Thank God we didn’t have to deal with a feminist theory of naval gunfire support, is all I can say, or non-phallo-centric anti-air warfare.

But seriously, today’s feminist insistence on unreality, in matters of safety advice and others (such as those pointed out in the linked article), is the give-away that we’re not dealing with a human rights movement but rather a political movement.  More to the point, it’s a political movement which insists that “the personal is political,” which is why an 18-year-old freshman’s not knowing the basics of physical self-defense (and going unarmed) is something properly addressed through the filter of ideology rather than ordinary common sense.  It’s not a stupid personal choice, but rather a political statement, to be defenseless.

I’ll close by observing that this insistence that the personal is political is a very dangerous position.  The “political” is something which is properly the subject of debate and collective action in and through the polis — and that includes me and everyone else.  If you elide the distinction between the personal and the political what you do is create a world in which everything that you do and are, every decision you make — and yes, this includes abortion as well, Dorothy — is properly the subject for a collective decision that’s not your own, and the implementation of that decision through the physical coercion of the state.  Modern feminism’s staking out its position on that line makes the dangerous assumption that their side is always going to come out the winner.  That’s not true; if nothing else the 20th Century should have cured us of the illusion that the “right” side always ends up with its hands on the levers of coercive power.

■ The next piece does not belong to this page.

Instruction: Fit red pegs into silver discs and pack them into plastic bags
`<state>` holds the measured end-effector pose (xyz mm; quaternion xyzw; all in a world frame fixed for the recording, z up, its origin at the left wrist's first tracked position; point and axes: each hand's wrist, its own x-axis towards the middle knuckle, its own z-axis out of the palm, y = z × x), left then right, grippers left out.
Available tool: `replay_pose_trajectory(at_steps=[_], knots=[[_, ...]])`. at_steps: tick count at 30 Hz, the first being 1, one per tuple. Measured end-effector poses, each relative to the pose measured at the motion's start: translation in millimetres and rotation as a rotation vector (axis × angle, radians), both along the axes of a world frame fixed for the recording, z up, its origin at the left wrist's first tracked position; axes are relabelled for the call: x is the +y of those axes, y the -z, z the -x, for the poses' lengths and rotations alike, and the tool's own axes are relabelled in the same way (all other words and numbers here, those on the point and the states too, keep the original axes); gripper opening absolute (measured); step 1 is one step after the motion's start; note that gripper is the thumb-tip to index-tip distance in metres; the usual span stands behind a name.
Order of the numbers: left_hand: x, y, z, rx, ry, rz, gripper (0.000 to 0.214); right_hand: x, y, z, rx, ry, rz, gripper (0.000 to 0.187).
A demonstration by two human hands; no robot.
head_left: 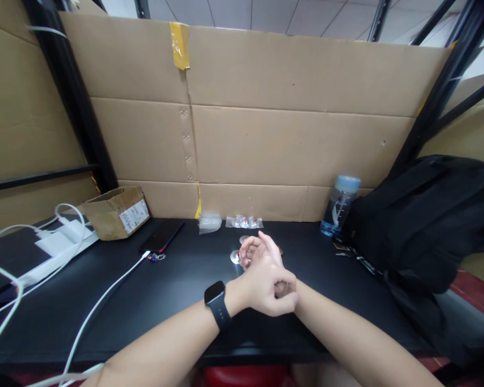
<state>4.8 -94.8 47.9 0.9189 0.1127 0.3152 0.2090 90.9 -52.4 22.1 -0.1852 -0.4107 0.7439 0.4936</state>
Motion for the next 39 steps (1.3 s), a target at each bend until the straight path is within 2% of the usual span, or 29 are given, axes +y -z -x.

And what’s really distressing is that the lefties have no inkling that their conflation of the personal with the political is anything but “progressive.”  It’s as retrogressive as it could possibly be; see, for example, medieval sumptuary laws, or religious tests, or the Inquisition.  The whole Anglospheric conception of human liberty rests upon neither more nor less than the assertion that the personal is most definitely not political, and the willingness to defend that distinction at gun-point.